TEMPO.CO, Jakarta - Direktur Sumber Daya Manusia dan Umum AJB Bumiputera 1912 periode 2016-2018, Ana Mustamin, membuat surat terbuka kepada Otoritas Jasa Keuangan, khususnya Kepala Eksekutif Pengawas Industri Keuangan Non-Bank (IKNB) OJK, Riswinandi. Ana mengingatkan Riswinandi soal Pengelola Statuter (PS) yang menjadi awal mula sendi-sendi perusahaan babak belur.
"Anda tentu masih mengingat dengan baik, ketika Anda menarik Pengelola Statuter dari Bumiputera. PS tidak memberikan pertanggungjawaban secara terbuka kepada BPA (Badan Perwakilan Anggota), padahal Bumiputera milik pemegang polis," kata Ana dalam surat terbuka pada Jumat, 11 Februari 2022.
Pada 21 Oktober 2016, OJK secara resmi mengumumkan pengelola statuter bagi Asurasni Jiwa Bersama (AJB) Bumiputera 1912.
Berdasarkan Peraturan OJK Nomor 41 /POJK.05/2015, Pengelola Statuter adalah orang perseorangan atau badan hukum yang ditetapkan OJK untuk melaksanakan kewenangan OJK sebagaimana dimaksud dalam Undang-Undang Nomor 21 Tahun 2011 tentang Otoritas Jasa Keuangan. Pengelola Statuter memiliki seluruh wewenang dan fungsi Direksi, Dewan Komisaris, dan/atau Dewan Pengawas Syariah.
Sampai hari ini, Ana tidak tahu apa hasil dari kinerja Pengelola Statuter dan konsultan. "Kecuali bahwa aset finansial Bumiputera merosot drastis
hingga Rp 5 triliun dalam tempo dua tahun, dan sendi-sendi perusahaan babak belur," ujarnya.
Dia bercerita saat awal bagaimana OJK mengirim konsultan ke Bumiputera sebelum Pengelola Statuter diturunkan. Tidak tanggung-tanggung, sebuah konsorsium konsultan yang dipimpin Paribas International. Di dalamnya ada konsultan hukum, konsultan aktuaria, konsultan pemasaran, konsultan SDM, konsultan properti, dan konsultan komunikasi.
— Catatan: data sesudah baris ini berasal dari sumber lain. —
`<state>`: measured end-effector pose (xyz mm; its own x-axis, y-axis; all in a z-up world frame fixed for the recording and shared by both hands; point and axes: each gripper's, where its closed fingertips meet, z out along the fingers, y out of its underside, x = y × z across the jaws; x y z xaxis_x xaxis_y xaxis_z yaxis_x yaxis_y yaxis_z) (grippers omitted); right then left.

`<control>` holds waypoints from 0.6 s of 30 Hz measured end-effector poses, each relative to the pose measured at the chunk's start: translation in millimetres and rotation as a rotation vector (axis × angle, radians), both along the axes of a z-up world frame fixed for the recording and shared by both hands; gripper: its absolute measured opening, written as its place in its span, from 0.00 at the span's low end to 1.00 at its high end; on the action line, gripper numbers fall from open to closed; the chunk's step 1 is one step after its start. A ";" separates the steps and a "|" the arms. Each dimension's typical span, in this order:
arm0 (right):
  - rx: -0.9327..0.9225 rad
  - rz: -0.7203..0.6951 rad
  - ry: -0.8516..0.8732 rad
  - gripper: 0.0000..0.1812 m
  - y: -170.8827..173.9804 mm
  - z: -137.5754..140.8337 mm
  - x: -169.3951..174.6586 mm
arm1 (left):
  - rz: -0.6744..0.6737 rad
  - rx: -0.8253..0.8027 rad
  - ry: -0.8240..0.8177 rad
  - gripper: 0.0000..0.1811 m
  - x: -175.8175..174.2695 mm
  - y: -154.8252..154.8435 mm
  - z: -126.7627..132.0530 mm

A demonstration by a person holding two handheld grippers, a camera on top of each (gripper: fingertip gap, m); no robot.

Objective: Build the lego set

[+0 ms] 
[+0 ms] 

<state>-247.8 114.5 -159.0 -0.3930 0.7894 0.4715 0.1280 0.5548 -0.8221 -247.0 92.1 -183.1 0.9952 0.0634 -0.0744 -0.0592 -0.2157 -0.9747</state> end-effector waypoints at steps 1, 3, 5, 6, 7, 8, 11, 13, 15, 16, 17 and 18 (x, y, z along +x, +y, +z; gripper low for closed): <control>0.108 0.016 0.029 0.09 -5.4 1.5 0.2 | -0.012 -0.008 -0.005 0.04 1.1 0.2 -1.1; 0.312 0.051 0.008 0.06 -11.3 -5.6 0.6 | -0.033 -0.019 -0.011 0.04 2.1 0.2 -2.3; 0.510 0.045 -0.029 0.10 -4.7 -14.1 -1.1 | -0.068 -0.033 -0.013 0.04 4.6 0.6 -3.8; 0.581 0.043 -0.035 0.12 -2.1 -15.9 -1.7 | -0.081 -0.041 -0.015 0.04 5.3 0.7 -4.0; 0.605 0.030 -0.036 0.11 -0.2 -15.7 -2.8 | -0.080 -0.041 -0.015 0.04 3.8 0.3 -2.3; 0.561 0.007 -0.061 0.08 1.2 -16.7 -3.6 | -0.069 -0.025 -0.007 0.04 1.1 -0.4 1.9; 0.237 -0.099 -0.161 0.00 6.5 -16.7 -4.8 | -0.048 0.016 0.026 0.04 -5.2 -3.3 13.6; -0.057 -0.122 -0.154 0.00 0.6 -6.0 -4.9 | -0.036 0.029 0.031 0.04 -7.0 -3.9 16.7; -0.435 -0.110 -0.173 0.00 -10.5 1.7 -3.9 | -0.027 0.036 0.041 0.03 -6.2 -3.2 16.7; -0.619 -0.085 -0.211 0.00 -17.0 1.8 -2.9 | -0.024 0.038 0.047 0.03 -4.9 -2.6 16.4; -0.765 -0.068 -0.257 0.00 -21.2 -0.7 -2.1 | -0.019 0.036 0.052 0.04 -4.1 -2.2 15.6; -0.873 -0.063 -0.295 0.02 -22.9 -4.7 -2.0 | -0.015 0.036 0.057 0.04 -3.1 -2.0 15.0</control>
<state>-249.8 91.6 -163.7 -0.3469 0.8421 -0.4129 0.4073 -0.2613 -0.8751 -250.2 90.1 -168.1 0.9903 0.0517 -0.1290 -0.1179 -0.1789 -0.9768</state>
Semua konsultan papan atas, yang dengan honoer besar, melibatkan personel dari tiga negara di luar Indonesia.
Saat itu, kata dia, para direksi menyambut baik, demi sebuah rencana besar bernama ‘restrukturisasi’ dan ‘transformasi’. Apalagi konsultan ini diterjunkan langsung OJK.
Mula-mula, kata dia, konsultan memaparkan skema “right issue”. Di mana itu merupakan barang baru bagi para direksi, mengingat Bumiputera adalah perusahaan Mutual (Usaha Bersama), bukan Perseroan Terbatas (PT).
"Bagaimana mekanisme right issue bisa terjadi, sementara Mutual tidak memiliki mekanisme penambahan modal?" ujarnya.